[Opening Dataset content section]

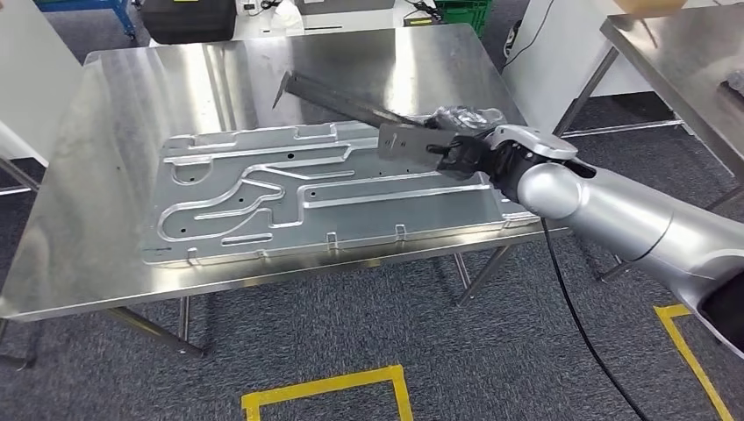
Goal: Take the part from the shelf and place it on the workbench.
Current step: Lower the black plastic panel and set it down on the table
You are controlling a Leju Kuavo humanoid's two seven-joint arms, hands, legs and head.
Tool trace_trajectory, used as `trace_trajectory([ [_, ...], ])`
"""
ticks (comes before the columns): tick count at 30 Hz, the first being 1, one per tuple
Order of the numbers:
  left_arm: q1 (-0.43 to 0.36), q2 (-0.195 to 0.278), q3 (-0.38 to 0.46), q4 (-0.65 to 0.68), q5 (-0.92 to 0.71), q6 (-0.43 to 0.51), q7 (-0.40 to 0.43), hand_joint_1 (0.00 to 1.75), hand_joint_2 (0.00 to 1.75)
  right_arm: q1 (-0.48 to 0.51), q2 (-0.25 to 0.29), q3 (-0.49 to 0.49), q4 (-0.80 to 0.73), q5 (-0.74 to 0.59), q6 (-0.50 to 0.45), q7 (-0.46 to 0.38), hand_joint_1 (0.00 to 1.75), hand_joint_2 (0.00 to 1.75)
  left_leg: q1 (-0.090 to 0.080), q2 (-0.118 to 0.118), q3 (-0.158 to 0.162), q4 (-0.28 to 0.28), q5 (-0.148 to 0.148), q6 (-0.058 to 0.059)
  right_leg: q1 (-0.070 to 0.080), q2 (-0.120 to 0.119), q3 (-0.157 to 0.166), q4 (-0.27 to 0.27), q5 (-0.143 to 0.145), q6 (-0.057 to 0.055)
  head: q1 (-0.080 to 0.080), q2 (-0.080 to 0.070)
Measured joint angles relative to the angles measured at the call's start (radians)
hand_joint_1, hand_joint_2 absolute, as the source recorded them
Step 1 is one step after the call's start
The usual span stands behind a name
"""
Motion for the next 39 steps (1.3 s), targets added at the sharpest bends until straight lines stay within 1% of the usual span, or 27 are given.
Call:
trace_trajectory([
  [1, 0.001, 0.001, 0.0, 0.0, 0.0, 0.0, 0.0, 0.0, 1.75, 0.013, 0.0, 0.005, 0.001, -0.001, 0.002, 0.0, 1.75, 1.75, -0.006, 0.0, -0.026, 0.036, 0.011, 0.001, 0.003, 0.0, 0.01, 0.001, -0.011, 0.0, -0.003, 0.0],
  [2, 0.001, 0.002, 0.0, 0.0, 0.0, 0.0, 0.0, 0.0, 1.75, 0.021, 0.0, 0.009, 0.001, -0.001, 0.002, 0.0, 1.75, 1.75, -0.01, 0.0, -0.041, 0.035, 0.048, 0.001, 0.005, 0.001, 0.018, 0.006, -0.02, -0.002, -0.005, 0.0],
  [4, 0.0, 0.004, 0.0, 0.0, 0.0, 0.0, 0.001, 0.0, 1.75, 0.018, 0.0, 0.012, -0.001, 0.0, 0.002, 0.0, 1.75, 1.75, -0.013, 0.001, -0.044, -0.042, 0.154, -0.005, 0.005, 0.005, 0.026, 0.022, -0.04, 0.002, -0.008, 0.0],
  [5, 0.001, 0.003, 0.0, 0.0, 0.0, 0.0, 0.001, 0.0, 1.75, 0.011, 0.0, 0.011, -0.002, 0.0, 0.001, 0.0, 1.75, 1.75, -0.013, 0.001, -0.042, -0.075, 0.191, -0.007, 0.006, 0.008, 0.023, 0.034, -0.049, 0.007, -0.012, 0.0],
  [6, 0.003, 0.003, 0.0, 0.0, 0.0, 0.0, 0.002, 0.0, 1.75, 0.004, -0.002, 0.01, -0.004, 0.001, 0.0, 0.0, 1.75, 1.75, -0.013, 0.0, -0.041, -0.093, 0.205, -0.007, 0.007, 0.01, 0.016, 0.047, -0.055, 0.012, -0.013, 0.0],
  [9, 0.004, 0.003, -0.001, 0.001, 0.0, 0.0, 0.002, 0.0, 1.75, -0.008, -0.006, 0.007, -0.01, 0.003, -0.001, 0.0, 1.75, 1.75, -0.015, -0.001, -0.047, -0.091, 0.19, 0.003, 0.007, 0.013, -0.011, 0.074, -0.064, 0.023, -0.008, 0.0],
  [11, -0.003, 0.004, -0.001, 0.0, -0.001, 0.0, 0.005, 0.0, 1.75, -0.017, -0.01, -0.001, -0.018, 0.006, -0.003, 0.0, 1.75, 1.75, -0.012, -0.001, -0.04, -0.111, 0.167, 0.013, 0.005, 0.011, -0.035, 0.103, -0.085, 0.032, -0.005, 0.0],
  [12, -0.006, 0.004, -0.001, 0.0, 0.0, 0.0, 0.01, 0.0, 1.75, -0.021, -0.012, -0.006, -0.021, 0.008, -0.003, 0.0, 1.75, 1.75, -0.01, 0.0, -0.034, -0.124, 0.154, 0.019, 0.004, 0.009, -0.058, 0.144, -0.109, 0.039, 0.0, 0.0],
  [14, -0.004, 0.005, -0.001, 0.001, 0.003, 0.001, 0.025, 0.0, 1.75, -0.018, -0.012, -0.011, -0.024, 0.01, -0.004, 0.0, 1.75, 1.75, -0.01, 0.003, -0.021, -0.141, 0.132, 0.03, -0.001, 0.006, -0.125, 0.273, -0.167, 0.054, 0.014, 0.0],
  [15, -0.001, 0.006, -0.001, 0.001, 0.006, 0.001, 0.032, 0.0, 1.75, -0.01, -0.011, -0.007, -0.024, 0.01, -0.003, 0.0, 1.75, 1.75, -0.012, 0.005, -0.016, -0.14, 0.129, 0.032, -0.003, 0.005, -0.155, 0.334, -0.184, 0.057, 0.022, 0.0],
  [16, 0.002, 0.006, -0.001, 0.001, 0.008, 0.002, 0.037, 0.0, 1.75, 0.0, -0.009, -0.003, -0.025, 0.011, -0.002, 0.0, 1.75, 1.75, -0.014, 0.008, -0.009, -0.14, 0.126, 0.033, -0.004, 0.004, -0.176, 0.371, -0.182, 0.055, 0.028, 0.0],
  [17, 0.004, 0.006, -0.001, 0.002, 0.01, 0.002, 0.041, 0.0, 1.75, 0.007, -0.007, 0.0, -0.025, 0.013, -0.002, 0.0, 1.75, 1.75, -0.018, 0.01, -0.003, -0.14, 0.122, 0.035, -0.003, 0.003, -0.184, 0.375, -0.158, 0.047, 0.034, 0.0],
  [18, 0.004, 0.006, -0.001, 0.002, 0.01, 0.003, 0.045, 0.0, 1.75, 0.008, -0.005, 0.001, -0.026, 0.016, -0.002, 0.0, 1.75, 1.75, -0.023, 0.012, 0.003, -0.141, 0.12, 0.036, 0.002, 0.003, -0.181, 0.342, -0.113, 0.032, 0.04, 0.0],
  [19, 0.003, 0.005, -0.001, 0.002, 0.011, 0.004, 0.048, 0.0, 1.75, 0.005, -0.004, 0.0, -0.028, 0.018, -0.002, 0.0, 1.75, 1.75, -0.028, 0.014, 0.006, -0.141, 0.118, 0.036, 0.011, 0.005, -0.169, 0.285, -0.062, 0.01, 0.043, 0.0],
  [21, 0.002, -0.002, -0.001, 0.001, 0.011, 0.005, 0.052, 0.0, 1.75, -0.005, -0.003, -0.006, -0.032, 0.024, -0.004, 0.0, 1.75, 1.75, -0.029, 0.019, 0.006, -0.146, 0.118, 0.035, 0.029, 0.007, -0.143, 0.191, 0.002, -0.033, 0.034, 0.0],
  [22, 0.001, -0.007, -0.001, 0.001, 0.011, 0.007, 0.053, 0.0, 1.75, -0.01, -0.003, -0.009, -0.034, 0.026, -0.005, 0.0, 1.75, 1.75, -0.024, 0.021, 0.004, -0.148, 0.12, 0.031, 0.036, 0.009, -0.136, 0.17, 0.011, -0.047, 0.03, 0.0],
  [24, -0.003, -0.011, -0.001, 0.002, 0.012, 0.011, 0.053, 0.0, 1.75, -0.019, -0.003, -0.012, -0.037, 0.03, -0.007, 0.0, 1.75, 1.75, -0.016, 0.022, 0.003, -0.154, 0.124, 0.021, 0.045, 0.01, -0.131, 0.159, 0.017, -0.056, 0.036, 0.0],
  [25, -0.007, -0.013, -0.001, 0.002, 0.013, 0.013, 0.052, 0.0, 1.75, -0.026, -0.002, -0.014, -0.039, 0.033, -0.007, 0.0, 1.75, 1.75, -0.017, 0.021, 0.005, -0.157, 0.122, 0.017, 0.041, 0.009, -0.119, 0.139, 0.018, -0.06, 0.045, 0.0],
  [27, -0.013, -0.013, -0.001, 0.002, 0.017, 0.013, 0.05, 0.0, 1.75, -0.038, 0.004, -0.023, -0.045, 0.039, -0.007, 0.0, 1.75, 1.75, -0.024, 0.012, -0.005, -0.136, 0.1, 0.012, 0.029, 0.008, -0.084, 0.082, 0.016, -0.056, 0.043, 0.0],
  [28, -0.015, -0.013, -0.001, 0.002, 0.02, 0.014, 0.048, 0.0, 1.75, -0.042, 0.008, -0.027, -0.048, 0.044, -0.005, 0.0, 1.75, 1.75, -0.025, 0.005, -0.026, -0.094, 0.076, 0.01, 0.022, 0.006, -0.067, 0.057, 0.012, -0.053, 0.036, 0.0],
  [30, -0.017, -0.013, 0.0, 0.002, 0.029, 0.015, 0.044, 0.0, 1.75, -0.042, 0.016, -0.026, -0.047, 0.052, 0.001, -0.001, 1.75, 1.75, -0.023, -0.004, -0.091, 0.026, 0.032, 0.001, 0.017, 0.003, -0.058, 0.05, 0.005, -0.044, 0.02, 0.0],
  [31, -0.017, -0.013, 0.0, 0.002, 0.033, 0.017, 0.043, 0.0, 1.75, -0.039, 0.021, -0.024, -0.045, 0.055, 0.004, -0.002, 1.75, 1.75, -0.021, -0.005, -0.117, 0.07, 0.028, -0.006, 0.014, 0.001, -0.057, 0.055, 0.0, -0.039, 0.016, 0.0],
  [32, -0.018, -0.013, 0.0, 0.002, 0.037, 0.019, 0.041, 0.0, 1.75, -0.035, 0.026, -0.022, -0.044, 0.058, 0.007, -0.004, 1.75, 1.75, -0.018, -0.003, -0.13, 0.083, 0.044, -0.015, 0.01, 0.0, -0.057, 0.063, -0.006, -0.032, 0.014, 0.0],
  [34, -0.019, -0.014, 0.0, 0.002, 0.041, 0.022, 0.04, 0.0, 1.75, -0.037, 0.037, -0.021, -0.041, 0.061, 0.01, -0.006, 1.75, 1.75, -0.007, 0.004, -0.11, 0.019, 0.118, -0.035, -0.001, 0.0, -0.058, 0.092, -0.027, -0.016, 0.009, 0.0],
  [36, -0.017, -0.017, 0.0, 0.002, 0.043, 0.024, 0.041, 0.0, 1.75, -0.044, 0.044, -0.022, -0.04, 0.063, 0.012, -0.007, 1.75, 1.75, -0.001, 0.01, -0.08, -0.052, 0.155, -0.05, -0.007, 0.002, -0.068, 0.132, -0.053, 0.005, -0.006, 0.0],
  [37, -0.017, -0.018, 0.0, 0.003, 0.044, 0.024, 0.041, 0.0, 1.75, -0.048, 0.046, -0.023, -0.039, 0.063, 0.013, -0.007, 1.75, 1.75, -0.001, 0.01, -0.075, -0.066, 0.149, -0.044, -0.007, 0.004, -0.078, 0.151, -0.061, 0.012, -0.01, 0.0],
  [39, -0.016, -0.021, 0.0, 0.003, 0.044, 0.025, 0.041, 0.0, 1.75, -0.052, 0.05, -0.024, -0.038, 0.064, 0.013, -0.007, 1.75, 1.75, -0.003, 0.009, -0.077, -0.068, 0.132, -0.021, -0.004, 0.006, -0.094, 0.173, -0.066, 0.021, -0.009, 0.0],
])
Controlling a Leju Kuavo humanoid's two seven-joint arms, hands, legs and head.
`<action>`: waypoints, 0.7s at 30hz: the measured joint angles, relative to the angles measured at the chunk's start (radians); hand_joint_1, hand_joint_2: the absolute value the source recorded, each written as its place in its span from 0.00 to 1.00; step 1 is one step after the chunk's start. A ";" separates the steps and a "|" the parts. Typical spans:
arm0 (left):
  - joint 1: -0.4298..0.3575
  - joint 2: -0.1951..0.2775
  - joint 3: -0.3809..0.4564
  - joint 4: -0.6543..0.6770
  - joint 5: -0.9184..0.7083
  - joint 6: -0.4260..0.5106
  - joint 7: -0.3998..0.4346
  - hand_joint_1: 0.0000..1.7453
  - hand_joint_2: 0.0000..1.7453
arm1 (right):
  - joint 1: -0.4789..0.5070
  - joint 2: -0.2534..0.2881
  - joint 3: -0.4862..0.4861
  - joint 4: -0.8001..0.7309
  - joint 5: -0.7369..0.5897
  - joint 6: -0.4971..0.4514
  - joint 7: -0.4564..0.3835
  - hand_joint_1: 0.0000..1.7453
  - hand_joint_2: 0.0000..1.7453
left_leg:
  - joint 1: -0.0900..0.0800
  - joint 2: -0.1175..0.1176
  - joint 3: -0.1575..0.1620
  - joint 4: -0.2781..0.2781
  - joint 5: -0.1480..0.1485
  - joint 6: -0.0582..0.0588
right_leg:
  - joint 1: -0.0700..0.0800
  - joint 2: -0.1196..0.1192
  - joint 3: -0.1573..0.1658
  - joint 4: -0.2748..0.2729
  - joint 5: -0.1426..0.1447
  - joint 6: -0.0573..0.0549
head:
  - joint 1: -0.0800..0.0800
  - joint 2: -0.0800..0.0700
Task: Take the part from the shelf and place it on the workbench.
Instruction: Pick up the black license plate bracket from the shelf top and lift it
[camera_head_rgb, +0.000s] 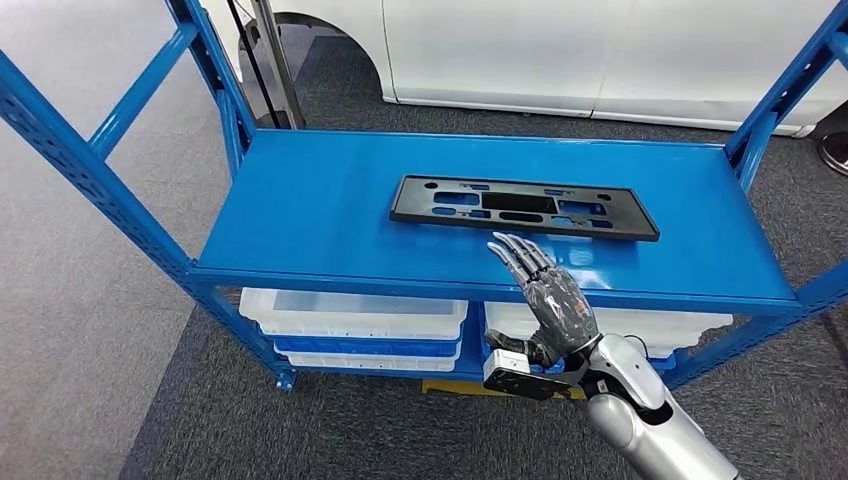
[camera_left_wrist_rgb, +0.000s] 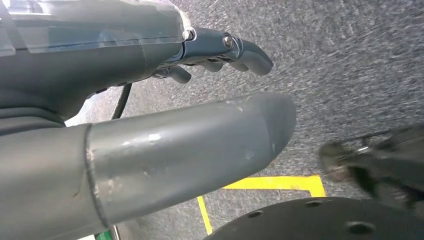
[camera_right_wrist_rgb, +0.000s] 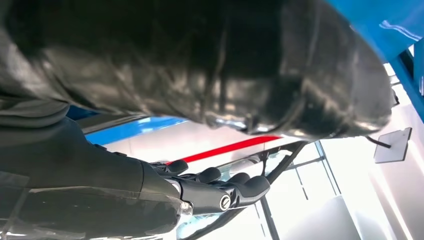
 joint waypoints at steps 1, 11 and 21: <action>0.002 0.000 0.000 0.000 -0.001 -0.001 -0.002 0.00 0.00 | 0.002 0.001 0.000 0.000 0.000 -0.001 0.001 0.00 0.00 | 0.000 0.001 0.008 -0.061 0.061 0.002 | -0.001 0.000 0.018 0.000 -0.013 0.004 | 0.000 0.000; 0.002 0.001 0.000 0.003 -0.016 -0.009 -0.010 0.00 0.00 | 0.004 0.003 -0.020 -0.001 0.001 -0.012 0.005 0.00 0.00 | -0.007 -0.005 0.121 -0.249 0.086 0.064 | 0.002 0.003 -0.030 0.150 -0.087 0.046 | 0.001 0.000; 0.004 -0.004 -0.001 0.010 -0.026 -0.013 -0.025 0.00 0.00 | 0.001 0.004 -0.047 0.016 0.002 -0.012 0.010 0.00 1.00 | -0.023 -0.020 0.217 -0.254 0.006 0.052 | 0.037 0.009 -0.157 0.038 0.109 -0.013 | -0.004 0.000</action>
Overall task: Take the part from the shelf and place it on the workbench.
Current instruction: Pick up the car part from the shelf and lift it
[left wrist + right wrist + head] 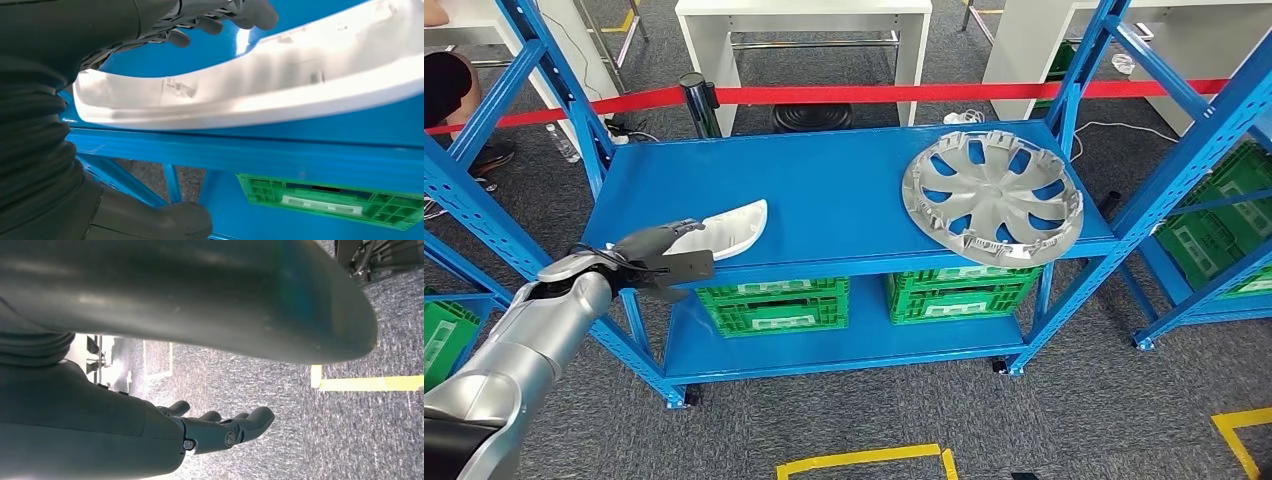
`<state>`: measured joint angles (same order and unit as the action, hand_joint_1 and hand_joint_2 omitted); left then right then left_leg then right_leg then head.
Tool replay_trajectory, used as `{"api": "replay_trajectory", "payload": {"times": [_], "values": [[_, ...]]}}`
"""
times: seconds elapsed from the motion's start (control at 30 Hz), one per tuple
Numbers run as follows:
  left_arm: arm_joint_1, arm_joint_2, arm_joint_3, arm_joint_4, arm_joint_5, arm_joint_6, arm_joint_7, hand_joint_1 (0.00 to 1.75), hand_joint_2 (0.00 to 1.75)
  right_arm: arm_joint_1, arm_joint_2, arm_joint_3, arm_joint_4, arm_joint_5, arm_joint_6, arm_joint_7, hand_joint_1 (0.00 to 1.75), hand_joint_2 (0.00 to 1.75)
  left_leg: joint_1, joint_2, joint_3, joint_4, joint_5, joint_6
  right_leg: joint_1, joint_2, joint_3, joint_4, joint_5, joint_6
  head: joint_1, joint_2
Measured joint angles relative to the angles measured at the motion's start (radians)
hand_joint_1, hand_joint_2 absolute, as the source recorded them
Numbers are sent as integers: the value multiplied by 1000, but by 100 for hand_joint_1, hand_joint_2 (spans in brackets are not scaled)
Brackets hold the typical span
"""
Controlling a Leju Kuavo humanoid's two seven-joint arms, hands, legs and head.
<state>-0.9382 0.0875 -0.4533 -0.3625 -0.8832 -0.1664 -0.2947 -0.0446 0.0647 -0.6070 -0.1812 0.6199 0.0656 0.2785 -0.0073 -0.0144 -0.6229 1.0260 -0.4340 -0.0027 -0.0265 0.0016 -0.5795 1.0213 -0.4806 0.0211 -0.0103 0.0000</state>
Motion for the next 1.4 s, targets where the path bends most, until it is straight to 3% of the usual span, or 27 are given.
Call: {"api": "replay_trajectory", "payload": {"times": [0.27,0.4,0.9,1.4], "values": [[44,-35,-34,-10,-28,143,76,7,175,-1,0,-14,0,0,-3,0,0,0,0,0,1,-1,1,0,0,0,0,1,0,0,0,0],[54,-43,-41,-11,-29,149,82,175,175,-1,0,-16,0,1,-3,0,0,0,0,0,1,-1,1,0,0,0,-1,1,0,0,0,0],[80,-72,-53,-13,-18,273,85,175,175,-3,0,-20,0,6,-6,0,0,0,0,0,1,-1,1,0,0,0,1,1,-1,1,0,0],[79,-94,-59,-13,-9,293,78,175,175,-4,0,-40,0,3,-13,0,0,0,0,0,2,-1,1,0,0,0,1,1,-1,1,0,0]]}}
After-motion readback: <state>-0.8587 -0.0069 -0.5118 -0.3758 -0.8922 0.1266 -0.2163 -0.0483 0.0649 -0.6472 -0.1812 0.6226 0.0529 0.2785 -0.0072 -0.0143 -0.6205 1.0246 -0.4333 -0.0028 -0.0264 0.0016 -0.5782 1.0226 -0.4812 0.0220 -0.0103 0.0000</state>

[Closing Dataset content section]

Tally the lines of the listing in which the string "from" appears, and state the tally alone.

7